Coral reefs, the “rainforests of the sea,” are some of the most biodiverse and productive ecosystems on earth. They occupy only .2% of the ocean, yet are home to a quarter of all marine species: crustaceans, reptiles, seaweeds, bacteria, fungi, and over 4000 species of fish make their home in coral reefs. With an annual global economic value of $375 billion, coral reefs provide food and resources for over 500 million people in 94 countries and territories. But tragically, coral reefs are in crisis. … If we reach 450 parts per million of C02 in the atmosphere (as of 2010, we were at 388 ppm) ocean temperatures will rise 2˚ C, calcium carbonate levels in the oceans will decrease, and we will largely destroy all our coral reefs.

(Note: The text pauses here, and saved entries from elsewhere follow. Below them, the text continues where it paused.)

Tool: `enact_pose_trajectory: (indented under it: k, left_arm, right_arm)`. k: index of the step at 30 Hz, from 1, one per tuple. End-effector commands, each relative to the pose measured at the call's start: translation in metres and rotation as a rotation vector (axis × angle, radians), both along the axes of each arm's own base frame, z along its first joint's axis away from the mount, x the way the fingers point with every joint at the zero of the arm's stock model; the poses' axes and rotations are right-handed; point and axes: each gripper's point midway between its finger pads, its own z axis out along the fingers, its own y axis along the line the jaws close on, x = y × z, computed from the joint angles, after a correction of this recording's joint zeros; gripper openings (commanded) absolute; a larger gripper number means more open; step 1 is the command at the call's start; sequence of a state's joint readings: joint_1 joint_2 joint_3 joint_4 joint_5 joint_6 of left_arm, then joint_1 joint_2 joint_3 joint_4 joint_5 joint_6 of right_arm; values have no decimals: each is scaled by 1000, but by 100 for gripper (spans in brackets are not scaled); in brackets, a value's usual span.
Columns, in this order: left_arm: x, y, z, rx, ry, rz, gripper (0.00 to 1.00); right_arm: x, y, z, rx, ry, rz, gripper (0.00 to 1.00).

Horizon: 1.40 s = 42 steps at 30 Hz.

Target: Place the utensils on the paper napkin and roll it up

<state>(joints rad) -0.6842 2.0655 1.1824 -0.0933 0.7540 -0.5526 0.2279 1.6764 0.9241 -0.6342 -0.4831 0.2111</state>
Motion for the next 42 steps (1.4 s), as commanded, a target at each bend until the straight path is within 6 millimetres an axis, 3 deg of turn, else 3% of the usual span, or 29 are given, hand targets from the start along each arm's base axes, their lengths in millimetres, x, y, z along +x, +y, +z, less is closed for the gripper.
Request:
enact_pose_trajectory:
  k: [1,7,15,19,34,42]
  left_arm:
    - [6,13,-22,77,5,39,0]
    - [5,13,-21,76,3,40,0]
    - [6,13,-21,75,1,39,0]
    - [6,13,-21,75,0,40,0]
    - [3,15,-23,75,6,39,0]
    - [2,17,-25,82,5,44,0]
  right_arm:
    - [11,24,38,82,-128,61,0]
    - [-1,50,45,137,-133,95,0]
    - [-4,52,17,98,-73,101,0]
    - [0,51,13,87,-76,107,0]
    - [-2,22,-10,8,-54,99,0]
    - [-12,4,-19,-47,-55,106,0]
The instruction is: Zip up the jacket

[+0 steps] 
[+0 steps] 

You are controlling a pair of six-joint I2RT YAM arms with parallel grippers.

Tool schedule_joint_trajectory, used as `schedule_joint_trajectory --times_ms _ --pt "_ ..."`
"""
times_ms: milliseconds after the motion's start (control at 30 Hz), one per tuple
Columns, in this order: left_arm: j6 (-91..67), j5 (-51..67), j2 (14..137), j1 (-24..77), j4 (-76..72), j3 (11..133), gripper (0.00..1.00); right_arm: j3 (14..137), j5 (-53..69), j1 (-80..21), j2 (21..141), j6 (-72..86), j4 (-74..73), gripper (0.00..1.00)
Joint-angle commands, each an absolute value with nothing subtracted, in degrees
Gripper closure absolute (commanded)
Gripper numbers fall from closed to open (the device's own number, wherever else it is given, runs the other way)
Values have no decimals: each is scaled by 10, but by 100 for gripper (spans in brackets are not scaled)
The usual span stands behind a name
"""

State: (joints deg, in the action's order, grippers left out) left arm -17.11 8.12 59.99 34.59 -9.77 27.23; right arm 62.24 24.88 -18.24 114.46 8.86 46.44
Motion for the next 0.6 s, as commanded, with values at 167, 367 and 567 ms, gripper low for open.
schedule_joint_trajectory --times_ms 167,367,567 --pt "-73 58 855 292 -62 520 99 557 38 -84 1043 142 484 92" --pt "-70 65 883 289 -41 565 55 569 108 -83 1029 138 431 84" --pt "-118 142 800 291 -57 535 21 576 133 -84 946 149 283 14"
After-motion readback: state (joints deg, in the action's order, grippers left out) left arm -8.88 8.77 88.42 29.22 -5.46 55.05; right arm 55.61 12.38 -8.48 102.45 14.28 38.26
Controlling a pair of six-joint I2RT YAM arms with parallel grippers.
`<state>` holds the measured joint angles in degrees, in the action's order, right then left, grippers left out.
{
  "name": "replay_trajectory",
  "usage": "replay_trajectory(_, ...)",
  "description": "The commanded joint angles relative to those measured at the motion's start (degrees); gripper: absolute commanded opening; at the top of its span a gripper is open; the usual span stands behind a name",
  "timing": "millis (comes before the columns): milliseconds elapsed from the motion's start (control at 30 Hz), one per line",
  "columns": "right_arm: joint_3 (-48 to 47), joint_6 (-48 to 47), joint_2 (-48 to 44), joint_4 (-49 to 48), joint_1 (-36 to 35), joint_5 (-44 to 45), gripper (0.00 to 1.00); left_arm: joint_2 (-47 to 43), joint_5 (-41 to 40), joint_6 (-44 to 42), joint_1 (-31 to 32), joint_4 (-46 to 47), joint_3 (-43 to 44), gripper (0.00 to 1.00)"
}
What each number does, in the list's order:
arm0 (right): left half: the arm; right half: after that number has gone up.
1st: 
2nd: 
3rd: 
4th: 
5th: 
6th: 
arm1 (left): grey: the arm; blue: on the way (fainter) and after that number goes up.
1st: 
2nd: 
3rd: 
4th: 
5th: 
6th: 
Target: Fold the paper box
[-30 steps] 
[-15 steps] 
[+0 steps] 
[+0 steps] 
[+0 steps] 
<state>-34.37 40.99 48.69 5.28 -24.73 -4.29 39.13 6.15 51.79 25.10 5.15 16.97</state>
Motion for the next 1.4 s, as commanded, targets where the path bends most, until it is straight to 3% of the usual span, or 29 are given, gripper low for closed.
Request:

Odds of life on earth as we know it existing in the next 1,000 years? One scientist says we probably have less than 100 years to human extinction.
Eminent Australian scientist Professor Frank Fenner, who helped to wipe out smallpox, predicts humans will probably be extinct within 100 years, because of overpopulation, environmental destruction and climate change. … Fenner said that climate change is only at its beginning, but is likely to be the cause of our extinction. “We’ll undergo the same fate as the people on Easter Island,” he said. More people means fewer resources, and Fenner predicts “there will be a lot more wars over food.”… Professor Fenner has had a lifetime interest in the environment, and from 1973 to 1979 was Director of the Centre for Resource and Environmental Studies at ANU.
Given this possibility, think how little certain things about which we squabble and fuss actually matter. We can all work together to try to survive, or we can go the way of the mighty brontosaurus.